══ EXERCISE DATA

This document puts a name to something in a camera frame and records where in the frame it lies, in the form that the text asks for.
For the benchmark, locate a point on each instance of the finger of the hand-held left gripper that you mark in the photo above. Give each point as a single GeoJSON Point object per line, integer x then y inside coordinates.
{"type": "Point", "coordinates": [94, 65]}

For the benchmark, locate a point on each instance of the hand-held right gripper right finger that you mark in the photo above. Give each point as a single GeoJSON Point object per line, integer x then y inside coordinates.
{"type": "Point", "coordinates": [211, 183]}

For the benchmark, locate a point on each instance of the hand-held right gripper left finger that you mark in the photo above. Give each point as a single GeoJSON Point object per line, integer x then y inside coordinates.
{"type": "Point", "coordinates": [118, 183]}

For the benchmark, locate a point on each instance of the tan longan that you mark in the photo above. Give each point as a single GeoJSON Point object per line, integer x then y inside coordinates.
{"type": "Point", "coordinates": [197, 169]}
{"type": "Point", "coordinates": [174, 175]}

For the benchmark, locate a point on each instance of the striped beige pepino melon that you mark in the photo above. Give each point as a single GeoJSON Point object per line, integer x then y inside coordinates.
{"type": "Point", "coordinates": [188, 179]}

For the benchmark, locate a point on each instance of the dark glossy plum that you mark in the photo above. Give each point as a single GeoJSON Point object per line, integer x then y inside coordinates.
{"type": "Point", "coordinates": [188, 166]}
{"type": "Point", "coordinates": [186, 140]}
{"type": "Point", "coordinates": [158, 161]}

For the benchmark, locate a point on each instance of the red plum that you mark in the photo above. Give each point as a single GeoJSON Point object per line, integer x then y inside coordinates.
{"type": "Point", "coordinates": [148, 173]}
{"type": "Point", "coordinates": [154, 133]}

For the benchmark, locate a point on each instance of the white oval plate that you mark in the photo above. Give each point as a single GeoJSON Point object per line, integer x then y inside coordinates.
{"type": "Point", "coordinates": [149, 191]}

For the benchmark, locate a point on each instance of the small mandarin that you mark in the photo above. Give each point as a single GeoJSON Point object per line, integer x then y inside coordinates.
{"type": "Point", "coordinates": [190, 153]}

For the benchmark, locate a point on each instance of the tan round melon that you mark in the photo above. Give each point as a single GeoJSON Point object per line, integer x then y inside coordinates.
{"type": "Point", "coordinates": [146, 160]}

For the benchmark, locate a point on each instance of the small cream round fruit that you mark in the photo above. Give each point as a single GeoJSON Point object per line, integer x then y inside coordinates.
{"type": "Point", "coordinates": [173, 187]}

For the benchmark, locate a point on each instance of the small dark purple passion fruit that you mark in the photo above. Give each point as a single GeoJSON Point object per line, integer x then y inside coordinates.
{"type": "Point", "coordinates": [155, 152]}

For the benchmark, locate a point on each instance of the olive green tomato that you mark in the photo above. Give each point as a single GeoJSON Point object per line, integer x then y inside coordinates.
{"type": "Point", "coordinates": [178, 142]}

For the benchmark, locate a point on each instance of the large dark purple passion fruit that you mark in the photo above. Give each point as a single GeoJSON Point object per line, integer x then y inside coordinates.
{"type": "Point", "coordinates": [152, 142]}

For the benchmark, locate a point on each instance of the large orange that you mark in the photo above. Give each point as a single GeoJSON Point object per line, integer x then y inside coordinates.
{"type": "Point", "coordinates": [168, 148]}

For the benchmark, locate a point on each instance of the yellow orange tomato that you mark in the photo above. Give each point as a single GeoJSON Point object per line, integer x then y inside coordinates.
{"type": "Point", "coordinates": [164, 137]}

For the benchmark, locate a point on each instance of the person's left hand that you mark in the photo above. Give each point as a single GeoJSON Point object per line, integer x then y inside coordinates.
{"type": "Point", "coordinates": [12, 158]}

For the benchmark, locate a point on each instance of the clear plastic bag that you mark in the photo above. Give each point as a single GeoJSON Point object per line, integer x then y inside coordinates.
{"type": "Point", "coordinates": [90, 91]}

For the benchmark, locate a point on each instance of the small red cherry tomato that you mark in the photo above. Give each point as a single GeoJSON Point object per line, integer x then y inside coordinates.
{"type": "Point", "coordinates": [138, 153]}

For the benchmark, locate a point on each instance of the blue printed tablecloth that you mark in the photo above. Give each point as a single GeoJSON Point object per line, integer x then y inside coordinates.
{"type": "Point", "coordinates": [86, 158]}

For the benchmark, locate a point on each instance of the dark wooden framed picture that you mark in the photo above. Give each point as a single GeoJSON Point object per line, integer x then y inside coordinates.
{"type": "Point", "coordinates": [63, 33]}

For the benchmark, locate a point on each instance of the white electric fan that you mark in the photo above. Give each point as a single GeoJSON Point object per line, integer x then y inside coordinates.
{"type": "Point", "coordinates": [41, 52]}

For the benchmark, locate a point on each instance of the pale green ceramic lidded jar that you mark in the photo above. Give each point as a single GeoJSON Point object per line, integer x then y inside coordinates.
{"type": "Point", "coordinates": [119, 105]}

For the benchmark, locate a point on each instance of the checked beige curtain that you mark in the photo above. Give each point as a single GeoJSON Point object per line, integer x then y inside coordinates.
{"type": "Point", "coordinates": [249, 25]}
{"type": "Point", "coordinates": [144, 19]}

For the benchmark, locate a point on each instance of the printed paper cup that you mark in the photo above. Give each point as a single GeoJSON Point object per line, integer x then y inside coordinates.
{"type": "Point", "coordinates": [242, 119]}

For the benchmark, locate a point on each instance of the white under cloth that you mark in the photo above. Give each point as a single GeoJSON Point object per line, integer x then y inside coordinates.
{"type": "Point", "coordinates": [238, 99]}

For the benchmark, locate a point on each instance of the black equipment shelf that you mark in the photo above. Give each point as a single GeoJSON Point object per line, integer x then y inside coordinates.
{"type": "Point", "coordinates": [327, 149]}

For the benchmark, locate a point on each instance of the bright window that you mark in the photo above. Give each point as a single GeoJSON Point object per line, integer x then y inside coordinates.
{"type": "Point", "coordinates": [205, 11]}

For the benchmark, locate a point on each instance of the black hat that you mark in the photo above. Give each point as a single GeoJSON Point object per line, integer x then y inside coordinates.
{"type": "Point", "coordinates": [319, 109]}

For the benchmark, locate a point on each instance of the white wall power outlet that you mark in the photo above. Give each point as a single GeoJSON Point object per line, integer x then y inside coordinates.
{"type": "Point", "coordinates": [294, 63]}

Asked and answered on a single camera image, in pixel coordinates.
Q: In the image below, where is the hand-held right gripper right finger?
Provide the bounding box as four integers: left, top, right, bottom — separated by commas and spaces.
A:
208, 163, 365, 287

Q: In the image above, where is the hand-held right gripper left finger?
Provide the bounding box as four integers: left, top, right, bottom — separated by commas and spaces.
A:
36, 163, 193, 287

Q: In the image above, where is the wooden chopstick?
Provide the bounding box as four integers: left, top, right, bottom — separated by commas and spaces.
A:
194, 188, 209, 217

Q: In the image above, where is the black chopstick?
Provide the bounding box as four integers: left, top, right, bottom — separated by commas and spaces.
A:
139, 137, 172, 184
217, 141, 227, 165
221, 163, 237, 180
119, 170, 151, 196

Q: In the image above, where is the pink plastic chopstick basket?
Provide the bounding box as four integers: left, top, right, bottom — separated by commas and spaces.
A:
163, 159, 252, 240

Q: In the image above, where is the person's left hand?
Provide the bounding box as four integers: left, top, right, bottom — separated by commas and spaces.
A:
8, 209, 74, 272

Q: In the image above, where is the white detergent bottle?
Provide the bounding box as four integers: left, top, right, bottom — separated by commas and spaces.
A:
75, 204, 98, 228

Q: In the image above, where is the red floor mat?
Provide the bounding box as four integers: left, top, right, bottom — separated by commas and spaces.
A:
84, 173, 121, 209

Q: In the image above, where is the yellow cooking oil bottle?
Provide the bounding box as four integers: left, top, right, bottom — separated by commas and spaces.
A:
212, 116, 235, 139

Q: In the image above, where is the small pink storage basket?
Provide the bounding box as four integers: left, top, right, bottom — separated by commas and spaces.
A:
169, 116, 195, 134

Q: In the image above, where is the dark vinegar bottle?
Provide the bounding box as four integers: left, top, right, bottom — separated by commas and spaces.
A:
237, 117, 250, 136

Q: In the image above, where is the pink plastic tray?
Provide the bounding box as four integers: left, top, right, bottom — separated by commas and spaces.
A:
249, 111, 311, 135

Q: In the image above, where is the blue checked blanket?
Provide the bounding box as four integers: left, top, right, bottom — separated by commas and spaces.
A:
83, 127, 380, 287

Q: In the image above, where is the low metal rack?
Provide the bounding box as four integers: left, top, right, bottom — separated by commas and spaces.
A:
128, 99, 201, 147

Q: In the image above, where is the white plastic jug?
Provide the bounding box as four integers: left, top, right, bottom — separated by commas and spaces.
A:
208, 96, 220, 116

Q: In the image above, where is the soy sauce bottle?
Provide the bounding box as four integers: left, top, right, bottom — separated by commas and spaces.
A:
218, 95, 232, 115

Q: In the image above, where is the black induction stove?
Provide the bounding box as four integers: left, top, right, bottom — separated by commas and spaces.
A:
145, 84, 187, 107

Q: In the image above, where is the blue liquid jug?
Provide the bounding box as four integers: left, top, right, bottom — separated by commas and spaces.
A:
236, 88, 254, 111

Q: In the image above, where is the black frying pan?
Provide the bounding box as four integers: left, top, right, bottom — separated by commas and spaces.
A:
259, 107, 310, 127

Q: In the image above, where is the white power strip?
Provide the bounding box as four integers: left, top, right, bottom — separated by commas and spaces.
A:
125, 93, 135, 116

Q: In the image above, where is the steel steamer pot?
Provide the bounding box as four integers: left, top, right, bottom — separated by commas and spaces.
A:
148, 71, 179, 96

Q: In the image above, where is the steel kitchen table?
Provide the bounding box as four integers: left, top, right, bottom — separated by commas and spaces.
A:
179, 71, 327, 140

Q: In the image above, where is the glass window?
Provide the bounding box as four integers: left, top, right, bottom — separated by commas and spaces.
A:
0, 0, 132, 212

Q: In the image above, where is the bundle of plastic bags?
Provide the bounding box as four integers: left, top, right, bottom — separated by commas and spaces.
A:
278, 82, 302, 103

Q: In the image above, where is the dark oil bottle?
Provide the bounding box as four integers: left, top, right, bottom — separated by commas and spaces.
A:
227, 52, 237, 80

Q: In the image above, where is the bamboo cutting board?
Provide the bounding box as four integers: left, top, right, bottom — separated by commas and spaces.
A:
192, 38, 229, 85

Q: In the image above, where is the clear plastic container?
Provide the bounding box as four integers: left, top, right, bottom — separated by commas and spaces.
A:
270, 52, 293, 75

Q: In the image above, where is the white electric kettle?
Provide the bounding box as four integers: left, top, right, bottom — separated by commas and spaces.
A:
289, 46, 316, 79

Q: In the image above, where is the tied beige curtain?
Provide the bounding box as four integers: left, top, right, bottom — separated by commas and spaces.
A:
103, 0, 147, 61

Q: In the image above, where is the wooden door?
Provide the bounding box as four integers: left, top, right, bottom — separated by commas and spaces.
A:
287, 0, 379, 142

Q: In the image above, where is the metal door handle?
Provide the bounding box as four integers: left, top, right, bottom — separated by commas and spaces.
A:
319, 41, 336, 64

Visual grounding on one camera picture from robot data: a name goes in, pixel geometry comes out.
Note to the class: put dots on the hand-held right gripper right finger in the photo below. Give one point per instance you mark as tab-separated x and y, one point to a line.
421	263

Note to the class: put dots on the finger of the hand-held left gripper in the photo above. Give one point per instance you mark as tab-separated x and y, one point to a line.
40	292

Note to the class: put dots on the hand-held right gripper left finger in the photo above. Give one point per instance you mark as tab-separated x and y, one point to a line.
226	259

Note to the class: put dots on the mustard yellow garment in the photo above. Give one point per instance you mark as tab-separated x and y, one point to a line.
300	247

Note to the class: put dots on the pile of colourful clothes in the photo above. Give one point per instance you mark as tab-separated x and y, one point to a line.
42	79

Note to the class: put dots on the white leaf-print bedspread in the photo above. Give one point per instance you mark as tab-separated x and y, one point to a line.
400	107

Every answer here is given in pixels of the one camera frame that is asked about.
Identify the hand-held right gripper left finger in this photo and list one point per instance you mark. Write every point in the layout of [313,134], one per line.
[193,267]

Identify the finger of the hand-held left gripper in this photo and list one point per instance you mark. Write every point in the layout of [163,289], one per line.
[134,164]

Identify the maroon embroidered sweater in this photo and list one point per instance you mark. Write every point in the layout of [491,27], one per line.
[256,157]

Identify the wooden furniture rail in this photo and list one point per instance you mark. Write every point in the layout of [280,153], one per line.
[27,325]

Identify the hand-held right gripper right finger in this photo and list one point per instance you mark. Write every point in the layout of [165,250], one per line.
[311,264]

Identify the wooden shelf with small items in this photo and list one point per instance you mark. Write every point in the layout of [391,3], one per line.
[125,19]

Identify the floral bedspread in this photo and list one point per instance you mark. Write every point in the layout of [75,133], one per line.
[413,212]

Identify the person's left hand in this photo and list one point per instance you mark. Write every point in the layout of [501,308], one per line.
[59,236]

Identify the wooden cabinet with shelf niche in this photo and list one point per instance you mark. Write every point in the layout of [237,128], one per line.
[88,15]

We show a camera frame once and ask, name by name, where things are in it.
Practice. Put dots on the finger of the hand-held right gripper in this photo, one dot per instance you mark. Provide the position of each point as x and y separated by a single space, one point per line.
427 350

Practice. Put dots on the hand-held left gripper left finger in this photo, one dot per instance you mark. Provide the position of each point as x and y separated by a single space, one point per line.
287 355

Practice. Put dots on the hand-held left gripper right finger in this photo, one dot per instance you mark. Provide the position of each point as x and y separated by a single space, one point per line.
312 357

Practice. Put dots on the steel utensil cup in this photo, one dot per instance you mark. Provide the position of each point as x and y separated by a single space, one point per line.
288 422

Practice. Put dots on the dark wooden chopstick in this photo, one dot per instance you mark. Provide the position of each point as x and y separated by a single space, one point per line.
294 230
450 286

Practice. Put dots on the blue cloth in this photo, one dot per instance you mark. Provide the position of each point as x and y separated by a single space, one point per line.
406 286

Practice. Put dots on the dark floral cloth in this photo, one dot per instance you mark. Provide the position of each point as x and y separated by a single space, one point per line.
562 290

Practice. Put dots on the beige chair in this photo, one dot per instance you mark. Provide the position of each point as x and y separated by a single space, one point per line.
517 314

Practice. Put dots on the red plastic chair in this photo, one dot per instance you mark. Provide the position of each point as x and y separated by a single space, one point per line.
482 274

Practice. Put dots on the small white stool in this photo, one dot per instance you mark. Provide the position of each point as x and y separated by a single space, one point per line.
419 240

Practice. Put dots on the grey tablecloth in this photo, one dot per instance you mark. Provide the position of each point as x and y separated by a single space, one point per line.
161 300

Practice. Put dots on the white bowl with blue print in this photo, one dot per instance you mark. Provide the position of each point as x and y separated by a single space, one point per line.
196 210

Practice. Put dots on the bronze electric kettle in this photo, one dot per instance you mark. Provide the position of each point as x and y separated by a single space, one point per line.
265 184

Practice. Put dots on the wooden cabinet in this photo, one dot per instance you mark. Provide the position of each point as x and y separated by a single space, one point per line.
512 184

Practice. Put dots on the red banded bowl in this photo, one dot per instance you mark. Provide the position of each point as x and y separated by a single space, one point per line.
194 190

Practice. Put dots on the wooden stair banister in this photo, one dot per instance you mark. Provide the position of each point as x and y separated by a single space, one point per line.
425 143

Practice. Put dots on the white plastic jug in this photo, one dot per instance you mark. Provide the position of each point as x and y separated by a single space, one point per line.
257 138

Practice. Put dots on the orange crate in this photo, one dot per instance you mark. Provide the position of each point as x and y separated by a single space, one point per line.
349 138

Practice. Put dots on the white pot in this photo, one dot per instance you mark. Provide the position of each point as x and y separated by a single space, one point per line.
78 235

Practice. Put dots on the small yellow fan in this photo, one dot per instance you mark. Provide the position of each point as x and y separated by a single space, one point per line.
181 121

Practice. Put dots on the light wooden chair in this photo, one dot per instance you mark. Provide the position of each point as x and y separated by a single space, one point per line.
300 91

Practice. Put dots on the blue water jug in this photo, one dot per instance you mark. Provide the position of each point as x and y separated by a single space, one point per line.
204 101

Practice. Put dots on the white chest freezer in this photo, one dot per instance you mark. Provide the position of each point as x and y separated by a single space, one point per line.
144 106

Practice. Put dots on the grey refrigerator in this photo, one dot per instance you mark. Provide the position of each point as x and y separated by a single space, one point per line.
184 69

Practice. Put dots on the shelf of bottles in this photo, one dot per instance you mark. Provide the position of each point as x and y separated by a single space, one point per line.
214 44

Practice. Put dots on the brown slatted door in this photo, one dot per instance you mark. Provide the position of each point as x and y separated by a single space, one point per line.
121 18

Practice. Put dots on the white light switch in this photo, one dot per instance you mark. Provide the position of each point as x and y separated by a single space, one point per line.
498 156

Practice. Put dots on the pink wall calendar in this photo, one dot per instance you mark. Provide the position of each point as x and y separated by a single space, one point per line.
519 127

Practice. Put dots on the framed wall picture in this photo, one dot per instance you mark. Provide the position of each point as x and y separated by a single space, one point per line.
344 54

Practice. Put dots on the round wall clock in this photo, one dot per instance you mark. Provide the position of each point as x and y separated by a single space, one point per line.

════

WORK TO BE COMPLETED » Please go through the data above and copy each line that has the word "basket".

RESULT OF THE TASK »
Q: In the image above, where is the pink plastic chopstick basket?
Q: In the image above, where is the small pink storage basket?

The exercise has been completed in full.